◆ **DIRECTIONS**: Your task is to copy each line of the material below that includes "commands".
+ + + + +
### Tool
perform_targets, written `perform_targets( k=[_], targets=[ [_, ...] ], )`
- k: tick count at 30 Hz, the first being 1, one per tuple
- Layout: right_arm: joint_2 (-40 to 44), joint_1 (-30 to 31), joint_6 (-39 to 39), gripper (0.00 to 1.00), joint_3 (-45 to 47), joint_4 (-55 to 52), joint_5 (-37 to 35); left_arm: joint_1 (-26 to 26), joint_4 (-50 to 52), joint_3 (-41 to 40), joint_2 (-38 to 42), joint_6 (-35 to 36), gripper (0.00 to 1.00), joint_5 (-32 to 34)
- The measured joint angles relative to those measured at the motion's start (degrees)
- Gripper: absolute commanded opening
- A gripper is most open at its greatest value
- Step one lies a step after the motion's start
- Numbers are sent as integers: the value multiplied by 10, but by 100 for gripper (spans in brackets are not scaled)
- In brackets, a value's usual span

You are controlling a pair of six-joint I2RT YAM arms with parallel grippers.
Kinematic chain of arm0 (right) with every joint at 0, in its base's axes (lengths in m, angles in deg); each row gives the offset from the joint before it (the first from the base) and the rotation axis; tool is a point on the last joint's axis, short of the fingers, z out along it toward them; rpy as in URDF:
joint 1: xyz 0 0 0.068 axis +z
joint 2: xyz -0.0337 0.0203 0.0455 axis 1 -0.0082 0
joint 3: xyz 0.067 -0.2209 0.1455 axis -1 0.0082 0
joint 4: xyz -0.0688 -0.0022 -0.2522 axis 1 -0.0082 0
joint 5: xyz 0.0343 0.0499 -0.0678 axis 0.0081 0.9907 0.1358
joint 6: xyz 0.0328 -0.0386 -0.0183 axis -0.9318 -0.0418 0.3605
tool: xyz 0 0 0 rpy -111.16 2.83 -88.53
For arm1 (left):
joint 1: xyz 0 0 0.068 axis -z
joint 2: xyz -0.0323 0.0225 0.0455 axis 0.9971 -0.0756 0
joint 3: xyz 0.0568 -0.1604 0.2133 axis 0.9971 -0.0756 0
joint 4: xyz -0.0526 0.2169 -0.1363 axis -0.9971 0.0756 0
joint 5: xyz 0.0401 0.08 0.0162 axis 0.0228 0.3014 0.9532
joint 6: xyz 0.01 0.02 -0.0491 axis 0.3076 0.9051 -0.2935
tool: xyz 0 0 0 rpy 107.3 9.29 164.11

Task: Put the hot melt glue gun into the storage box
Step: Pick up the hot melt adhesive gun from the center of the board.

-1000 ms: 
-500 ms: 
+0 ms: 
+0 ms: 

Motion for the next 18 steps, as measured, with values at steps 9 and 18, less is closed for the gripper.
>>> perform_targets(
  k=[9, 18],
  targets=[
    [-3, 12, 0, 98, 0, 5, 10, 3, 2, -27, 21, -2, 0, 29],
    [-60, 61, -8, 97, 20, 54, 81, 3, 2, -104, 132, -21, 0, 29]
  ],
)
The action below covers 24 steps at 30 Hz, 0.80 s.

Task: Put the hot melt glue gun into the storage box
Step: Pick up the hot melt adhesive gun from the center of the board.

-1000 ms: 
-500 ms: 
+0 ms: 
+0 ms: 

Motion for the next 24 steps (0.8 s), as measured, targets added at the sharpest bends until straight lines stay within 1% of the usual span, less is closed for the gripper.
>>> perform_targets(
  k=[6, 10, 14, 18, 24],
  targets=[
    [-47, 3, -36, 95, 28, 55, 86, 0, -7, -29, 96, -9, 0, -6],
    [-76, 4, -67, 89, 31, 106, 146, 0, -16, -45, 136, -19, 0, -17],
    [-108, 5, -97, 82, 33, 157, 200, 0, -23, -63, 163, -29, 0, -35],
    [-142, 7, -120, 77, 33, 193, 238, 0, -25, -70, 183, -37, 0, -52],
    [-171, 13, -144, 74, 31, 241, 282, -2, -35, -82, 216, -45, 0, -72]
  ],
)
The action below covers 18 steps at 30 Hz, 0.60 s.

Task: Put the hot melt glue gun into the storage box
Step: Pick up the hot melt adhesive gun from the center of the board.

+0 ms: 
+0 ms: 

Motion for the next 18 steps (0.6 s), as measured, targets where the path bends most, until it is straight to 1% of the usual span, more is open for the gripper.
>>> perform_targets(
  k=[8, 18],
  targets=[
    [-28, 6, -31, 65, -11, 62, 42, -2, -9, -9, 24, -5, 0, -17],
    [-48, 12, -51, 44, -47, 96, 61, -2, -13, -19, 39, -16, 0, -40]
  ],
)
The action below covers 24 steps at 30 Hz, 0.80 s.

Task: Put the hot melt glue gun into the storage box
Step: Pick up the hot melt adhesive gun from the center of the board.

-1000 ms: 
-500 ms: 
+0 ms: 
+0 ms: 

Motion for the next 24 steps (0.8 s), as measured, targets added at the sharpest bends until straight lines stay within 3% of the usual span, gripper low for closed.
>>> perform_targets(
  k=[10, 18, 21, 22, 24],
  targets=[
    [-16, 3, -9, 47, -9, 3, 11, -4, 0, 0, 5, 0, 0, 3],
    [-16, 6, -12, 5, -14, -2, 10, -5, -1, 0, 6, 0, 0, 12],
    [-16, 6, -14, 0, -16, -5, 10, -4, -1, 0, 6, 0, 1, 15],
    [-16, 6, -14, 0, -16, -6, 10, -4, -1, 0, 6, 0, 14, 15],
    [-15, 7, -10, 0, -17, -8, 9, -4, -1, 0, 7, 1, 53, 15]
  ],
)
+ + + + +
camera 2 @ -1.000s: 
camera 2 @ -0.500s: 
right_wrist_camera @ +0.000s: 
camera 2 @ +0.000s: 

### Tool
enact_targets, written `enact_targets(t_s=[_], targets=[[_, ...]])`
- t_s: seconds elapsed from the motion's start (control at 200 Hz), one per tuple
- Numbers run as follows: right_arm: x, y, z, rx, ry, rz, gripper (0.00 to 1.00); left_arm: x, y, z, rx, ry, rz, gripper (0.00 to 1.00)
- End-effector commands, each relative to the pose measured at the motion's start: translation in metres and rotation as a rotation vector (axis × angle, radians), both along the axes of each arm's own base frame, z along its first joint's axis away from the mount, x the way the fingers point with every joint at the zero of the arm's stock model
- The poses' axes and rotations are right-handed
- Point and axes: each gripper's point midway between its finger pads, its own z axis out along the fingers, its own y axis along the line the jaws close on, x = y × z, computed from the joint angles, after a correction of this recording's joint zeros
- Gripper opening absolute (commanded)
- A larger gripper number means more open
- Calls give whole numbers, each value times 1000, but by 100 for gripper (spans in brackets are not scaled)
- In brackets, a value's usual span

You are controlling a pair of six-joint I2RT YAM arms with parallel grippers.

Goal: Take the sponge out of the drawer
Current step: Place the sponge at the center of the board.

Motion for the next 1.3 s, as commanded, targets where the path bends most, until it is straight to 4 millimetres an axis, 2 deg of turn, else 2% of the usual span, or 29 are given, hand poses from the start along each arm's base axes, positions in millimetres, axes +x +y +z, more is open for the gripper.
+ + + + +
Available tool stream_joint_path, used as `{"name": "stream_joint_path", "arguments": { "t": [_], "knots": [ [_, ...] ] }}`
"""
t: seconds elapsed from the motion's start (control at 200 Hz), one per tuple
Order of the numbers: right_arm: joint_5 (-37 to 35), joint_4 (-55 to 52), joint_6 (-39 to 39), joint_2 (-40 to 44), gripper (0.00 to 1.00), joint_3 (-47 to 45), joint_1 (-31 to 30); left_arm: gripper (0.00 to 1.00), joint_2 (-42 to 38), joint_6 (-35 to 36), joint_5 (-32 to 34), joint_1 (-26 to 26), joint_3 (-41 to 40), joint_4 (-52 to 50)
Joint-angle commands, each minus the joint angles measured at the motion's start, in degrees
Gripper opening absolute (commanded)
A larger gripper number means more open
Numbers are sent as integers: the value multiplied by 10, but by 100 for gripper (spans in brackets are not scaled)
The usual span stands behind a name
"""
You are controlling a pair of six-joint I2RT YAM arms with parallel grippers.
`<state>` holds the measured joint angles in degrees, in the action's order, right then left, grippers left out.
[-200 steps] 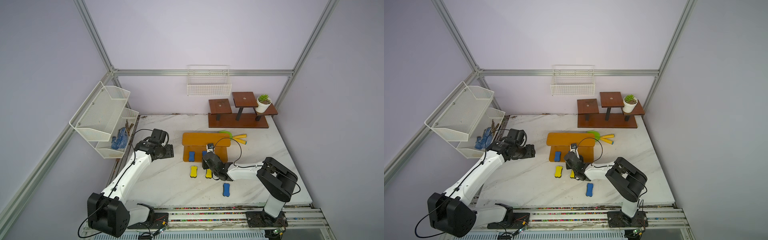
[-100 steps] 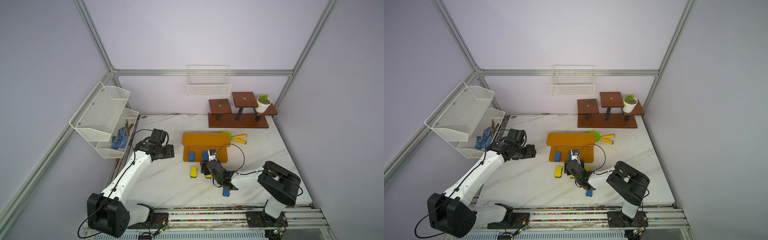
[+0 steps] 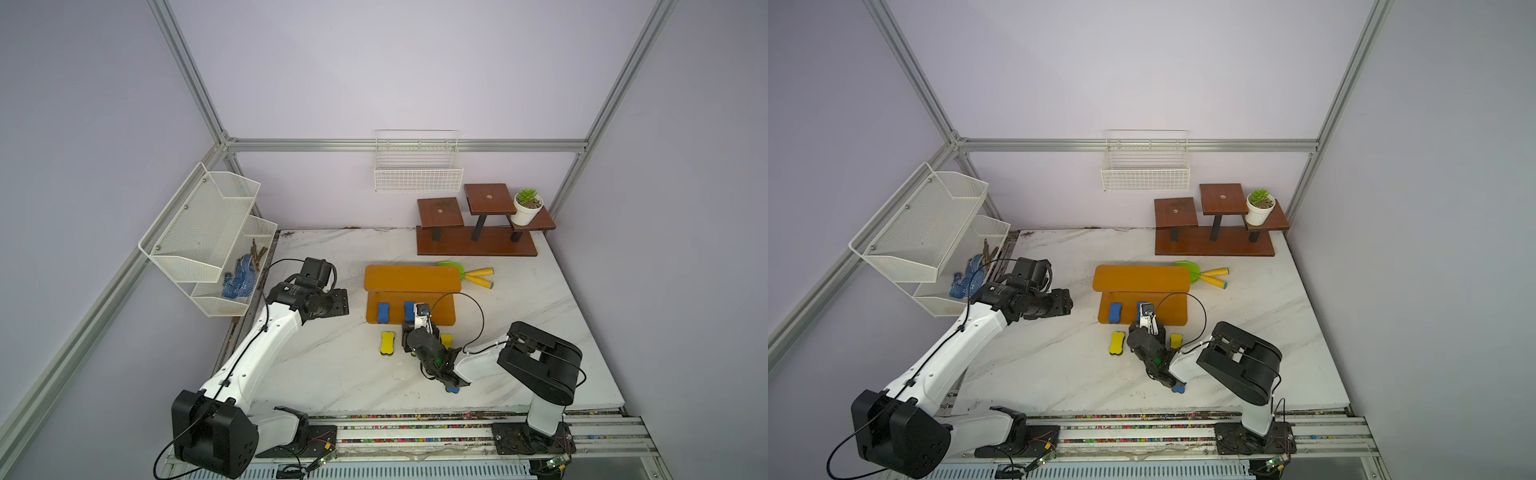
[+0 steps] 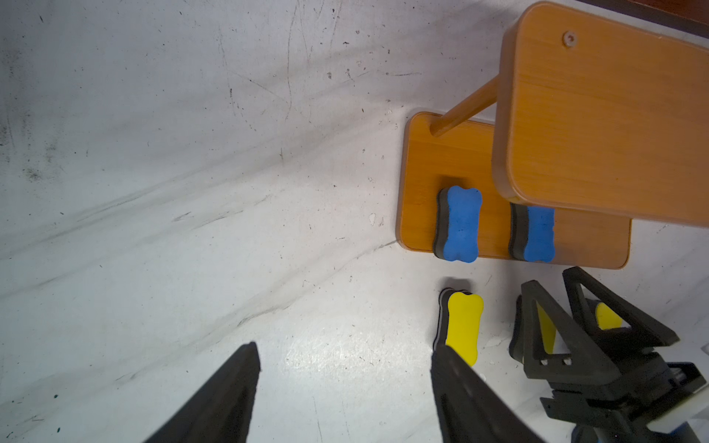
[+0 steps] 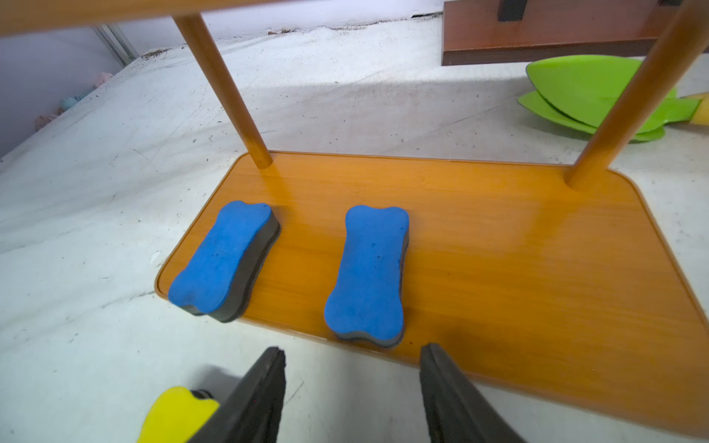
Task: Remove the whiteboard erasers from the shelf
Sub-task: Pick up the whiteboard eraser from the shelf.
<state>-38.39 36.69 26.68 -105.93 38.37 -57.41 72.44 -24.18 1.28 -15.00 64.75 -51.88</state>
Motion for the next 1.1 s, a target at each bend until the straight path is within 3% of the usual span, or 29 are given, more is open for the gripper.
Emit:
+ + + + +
◆ **SOLVED EXERCISE**:
- End-effector commands, each relative to the pose measured at the motion's start: translation in metres and rotation as a rotation vector (axis × angle, radians), both along the axes of each arm's own base frame, z along its first joint's axis away from the mount, x the way the fingers point with every joint at the zero of the arm's stock model
Joint-angle commands, each minus the joint angles measured at the motion's start, in degrees

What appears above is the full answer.